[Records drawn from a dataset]
"""

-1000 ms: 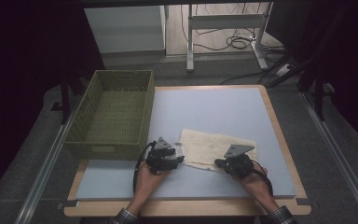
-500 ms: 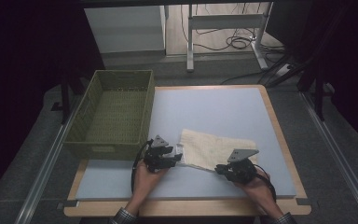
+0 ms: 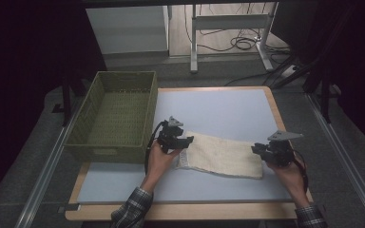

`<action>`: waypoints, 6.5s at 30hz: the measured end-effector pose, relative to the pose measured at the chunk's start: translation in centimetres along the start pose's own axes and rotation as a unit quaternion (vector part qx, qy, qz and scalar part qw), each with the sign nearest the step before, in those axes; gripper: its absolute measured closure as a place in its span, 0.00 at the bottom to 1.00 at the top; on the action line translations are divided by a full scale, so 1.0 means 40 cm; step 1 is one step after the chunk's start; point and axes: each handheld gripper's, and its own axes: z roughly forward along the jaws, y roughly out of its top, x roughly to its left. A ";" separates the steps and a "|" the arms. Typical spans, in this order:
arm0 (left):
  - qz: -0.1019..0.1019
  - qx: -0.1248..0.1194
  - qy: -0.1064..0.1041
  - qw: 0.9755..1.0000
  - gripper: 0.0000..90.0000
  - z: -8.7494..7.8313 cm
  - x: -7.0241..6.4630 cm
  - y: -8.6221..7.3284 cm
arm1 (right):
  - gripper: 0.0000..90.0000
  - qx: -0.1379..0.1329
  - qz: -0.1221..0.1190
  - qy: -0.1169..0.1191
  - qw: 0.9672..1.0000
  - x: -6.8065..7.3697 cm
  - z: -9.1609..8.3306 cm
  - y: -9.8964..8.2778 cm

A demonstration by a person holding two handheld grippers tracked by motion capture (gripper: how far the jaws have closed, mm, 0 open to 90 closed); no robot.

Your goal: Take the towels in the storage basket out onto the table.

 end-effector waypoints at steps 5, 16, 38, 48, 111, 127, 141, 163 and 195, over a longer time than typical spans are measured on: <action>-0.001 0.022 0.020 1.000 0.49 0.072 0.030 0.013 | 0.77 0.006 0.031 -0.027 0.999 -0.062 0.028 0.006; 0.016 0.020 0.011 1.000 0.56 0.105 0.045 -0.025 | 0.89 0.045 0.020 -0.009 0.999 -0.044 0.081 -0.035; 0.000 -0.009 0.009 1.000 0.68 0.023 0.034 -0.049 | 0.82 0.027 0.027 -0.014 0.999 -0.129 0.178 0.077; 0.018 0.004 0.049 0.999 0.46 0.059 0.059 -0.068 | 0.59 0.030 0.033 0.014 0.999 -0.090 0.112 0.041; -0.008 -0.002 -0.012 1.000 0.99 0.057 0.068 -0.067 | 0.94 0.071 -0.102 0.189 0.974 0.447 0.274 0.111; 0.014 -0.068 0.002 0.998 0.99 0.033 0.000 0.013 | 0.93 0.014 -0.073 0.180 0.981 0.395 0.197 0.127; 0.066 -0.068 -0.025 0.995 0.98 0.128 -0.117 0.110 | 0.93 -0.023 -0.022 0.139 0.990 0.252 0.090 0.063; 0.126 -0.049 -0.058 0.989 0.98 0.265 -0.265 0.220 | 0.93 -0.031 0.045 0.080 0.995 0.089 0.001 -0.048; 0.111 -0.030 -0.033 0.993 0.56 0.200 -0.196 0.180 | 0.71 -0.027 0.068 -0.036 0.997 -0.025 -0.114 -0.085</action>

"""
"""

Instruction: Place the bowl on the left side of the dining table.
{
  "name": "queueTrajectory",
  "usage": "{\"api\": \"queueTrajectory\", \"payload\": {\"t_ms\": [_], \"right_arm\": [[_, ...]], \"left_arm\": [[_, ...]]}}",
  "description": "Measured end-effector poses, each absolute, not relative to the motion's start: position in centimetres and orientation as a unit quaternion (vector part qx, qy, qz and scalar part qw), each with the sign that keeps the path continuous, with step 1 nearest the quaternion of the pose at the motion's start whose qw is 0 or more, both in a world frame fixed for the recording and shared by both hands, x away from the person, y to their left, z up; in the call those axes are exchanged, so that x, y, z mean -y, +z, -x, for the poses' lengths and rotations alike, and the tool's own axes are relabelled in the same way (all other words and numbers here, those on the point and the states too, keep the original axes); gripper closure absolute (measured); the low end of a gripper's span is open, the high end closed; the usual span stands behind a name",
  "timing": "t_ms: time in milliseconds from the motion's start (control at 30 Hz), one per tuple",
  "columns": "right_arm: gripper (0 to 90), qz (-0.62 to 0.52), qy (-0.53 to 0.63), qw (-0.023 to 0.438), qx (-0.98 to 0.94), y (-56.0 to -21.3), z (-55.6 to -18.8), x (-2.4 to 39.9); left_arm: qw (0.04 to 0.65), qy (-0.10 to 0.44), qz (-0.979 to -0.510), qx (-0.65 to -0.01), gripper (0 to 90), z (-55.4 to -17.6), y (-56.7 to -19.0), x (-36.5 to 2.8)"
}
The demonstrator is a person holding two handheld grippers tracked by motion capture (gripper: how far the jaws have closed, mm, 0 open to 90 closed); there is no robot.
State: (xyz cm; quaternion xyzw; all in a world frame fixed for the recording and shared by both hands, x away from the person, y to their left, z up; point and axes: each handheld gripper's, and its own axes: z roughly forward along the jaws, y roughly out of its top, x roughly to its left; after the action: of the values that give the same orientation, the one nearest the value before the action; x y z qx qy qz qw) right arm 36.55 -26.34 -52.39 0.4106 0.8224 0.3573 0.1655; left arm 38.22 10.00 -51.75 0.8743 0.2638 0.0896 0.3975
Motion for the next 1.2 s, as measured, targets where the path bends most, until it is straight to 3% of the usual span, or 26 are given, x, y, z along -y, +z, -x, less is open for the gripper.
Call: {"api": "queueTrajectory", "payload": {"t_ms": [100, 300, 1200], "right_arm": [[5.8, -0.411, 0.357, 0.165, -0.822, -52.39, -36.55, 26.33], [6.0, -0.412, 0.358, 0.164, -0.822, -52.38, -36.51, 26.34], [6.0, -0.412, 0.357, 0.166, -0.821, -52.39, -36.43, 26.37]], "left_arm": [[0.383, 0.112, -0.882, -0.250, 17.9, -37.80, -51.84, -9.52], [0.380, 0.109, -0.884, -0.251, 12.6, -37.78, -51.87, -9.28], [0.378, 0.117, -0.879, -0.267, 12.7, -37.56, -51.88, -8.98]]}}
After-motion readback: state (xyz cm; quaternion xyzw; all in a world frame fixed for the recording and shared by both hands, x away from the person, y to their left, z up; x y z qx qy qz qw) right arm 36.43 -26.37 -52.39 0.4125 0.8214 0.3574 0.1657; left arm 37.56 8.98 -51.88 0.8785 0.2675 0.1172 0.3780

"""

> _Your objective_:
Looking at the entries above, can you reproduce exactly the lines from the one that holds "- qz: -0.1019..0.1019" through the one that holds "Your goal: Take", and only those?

> _Solved problem_:
  - qz: -0.1019..0.1019
  - qx: -0.1248..0.1194
  - qy: -0.1064..0.1041
  - qw: 0.9755..1.0000
  - gripper: 0.0000..90.0000
  - z: -8.7494..7.8313 cm
  - x: -7.0241..6.4630 cm
  - y: -8.6221..7.3284 cm
arm1 (right):
  - gripper: 0.0000..90.0000
  - qx: -0.1379..0.1329
  - qz: -0.1221..0.1190
  - qy: -0.1169..0.1191
  - qw: 0.9672..1.0000
  - x: -6.8065..7.3697 cm
  - z: -9.1609..8.3306 cm
  - y: -9.8964..8.2778 cm

A demonstration by a person holding two handheld grippers tracked by motion capture (gripper: how far the jaws have closed, mm, 0 open to 90 closed); no robot.

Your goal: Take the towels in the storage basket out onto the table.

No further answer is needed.